Yes, you definitely can. And it’s not as demanding as it looks.
I recreated a dirty coffee at home and wrote down a simple recipe for you.
Follow my instructions, and you’ll have the most beautiful, swirly delight in front of you in no time.
What Is Dirty Coffee?
Dirty coffee is a relatively new beverage, but it caught the attention of coffee lovers immediately.
However, I won’t judge you if this is the first time you’ve heard about it.
It originated from Asia, but there are some disagreements about whether it came from Tokyo, Japan, or South Corea. Either way, it became an overnight hit in Asia and started taking the world coffee scene.
To put it in simple words, dirty coffee is a hot espresso shot gently layered over super-cold milk.
Because of the big difference in temperatures between the two layers, espresso floats on top of the cold milk for a few minutes.

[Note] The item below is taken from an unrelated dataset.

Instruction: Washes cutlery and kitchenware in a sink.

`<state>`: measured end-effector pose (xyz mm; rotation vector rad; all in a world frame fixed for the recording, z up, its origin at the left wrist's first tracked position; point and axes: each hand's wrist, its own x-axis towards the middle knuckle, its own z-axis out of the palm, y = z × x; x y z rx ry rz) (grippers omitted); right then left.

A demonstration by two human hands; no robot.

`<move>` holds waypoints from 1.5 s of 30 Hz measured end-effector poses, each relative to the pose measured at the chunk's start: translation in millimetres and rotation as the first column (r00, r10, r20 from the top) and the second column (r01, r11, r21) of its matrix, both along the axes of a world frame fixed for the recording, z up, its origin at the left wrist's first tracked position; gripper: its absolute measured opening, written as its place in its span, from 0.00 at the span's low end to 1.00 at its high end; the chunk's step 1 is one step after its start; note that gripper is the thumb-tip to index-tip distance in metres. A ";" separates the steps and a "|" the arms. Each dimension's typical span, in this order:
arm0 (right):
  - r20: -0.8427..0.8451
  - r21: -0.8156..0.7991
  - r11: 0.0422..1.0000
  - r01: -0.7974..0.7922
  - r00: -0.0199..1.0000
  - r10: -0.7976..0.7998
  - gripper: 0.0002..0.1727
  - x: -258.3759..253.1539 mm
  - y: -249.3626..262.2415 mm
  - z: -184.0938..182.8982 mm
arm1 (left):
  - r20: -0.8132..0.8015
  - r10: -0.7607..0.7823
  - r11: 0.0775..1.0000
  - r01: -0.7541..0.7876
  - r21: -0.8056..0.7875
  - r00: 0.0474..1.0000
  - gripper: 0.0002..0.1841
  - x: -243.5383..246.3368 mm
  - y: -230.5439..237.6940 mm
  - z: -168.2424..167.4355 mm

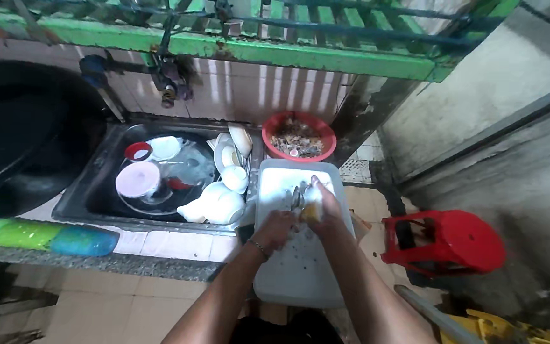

I can almost hear you thinking – this is so simple!
Well, you’re right. The preparation is indeed simple.
However, its taste is complex and elevated.
First, you will feel hot, strong, and robust espresso in your mouth. It should be thick and rich. But seconds after, it is followed by cold milk.
Here’s the interesting part:
Because of the strong and bitterish espresso, milk tastes even sweeter than usual. These two combined in your mouth create something new, creamy, lukewarm coffee. You’ll taste different nuances in just one sip.
Now, you must be wondering – where did the name come from?
And, I know, dirty coffee can imply a lot of things (I’m talking about dirty coffee makers!) Fortunately, it’s not anything like that.
Here’s the deal:
Its name comes from the mesmerizing visual aspect of this coffee drink.
First, you have signature thin layers of hot coffee on top of the milk. It’s a chemistry thing (which I don’t understand so much), but espresso won’t dissolve into milk because it’s too cold.
But, when the milk starts to get warmer, two layers start to combine. And that’s when it starts to look like a piece of art.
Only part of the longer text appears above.